Exercise |
Without the images, reproduce each line of the material exactly.

*** Information shown ***

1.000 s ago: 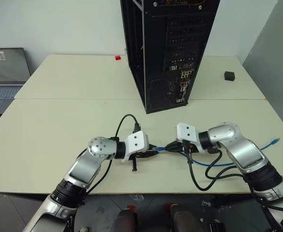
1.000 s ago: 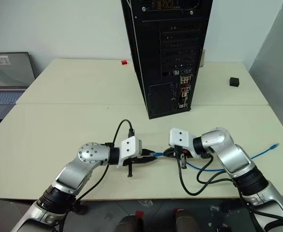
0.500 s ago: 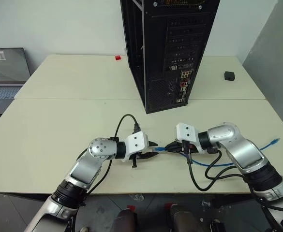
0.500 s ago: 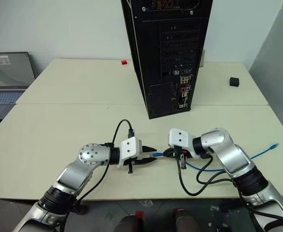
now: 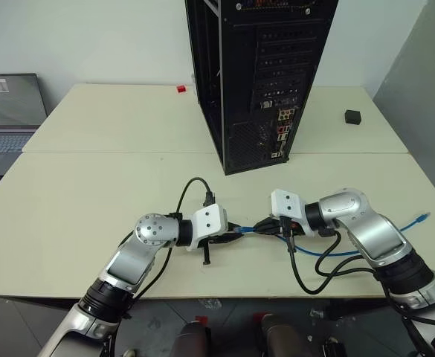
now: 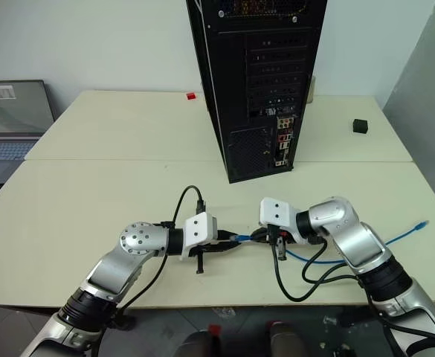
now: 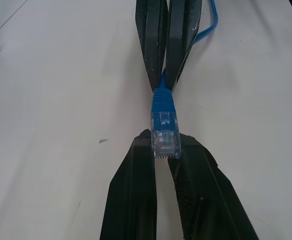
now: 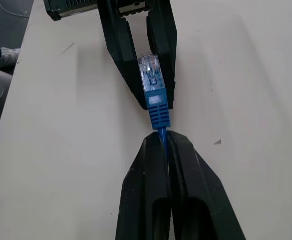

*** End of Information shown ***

The answer |
1.000 s ago: 
1.000 s ago: 
0.500 s ago: 
0.500 s ago: 
now: 
now: 
now: 
now: 

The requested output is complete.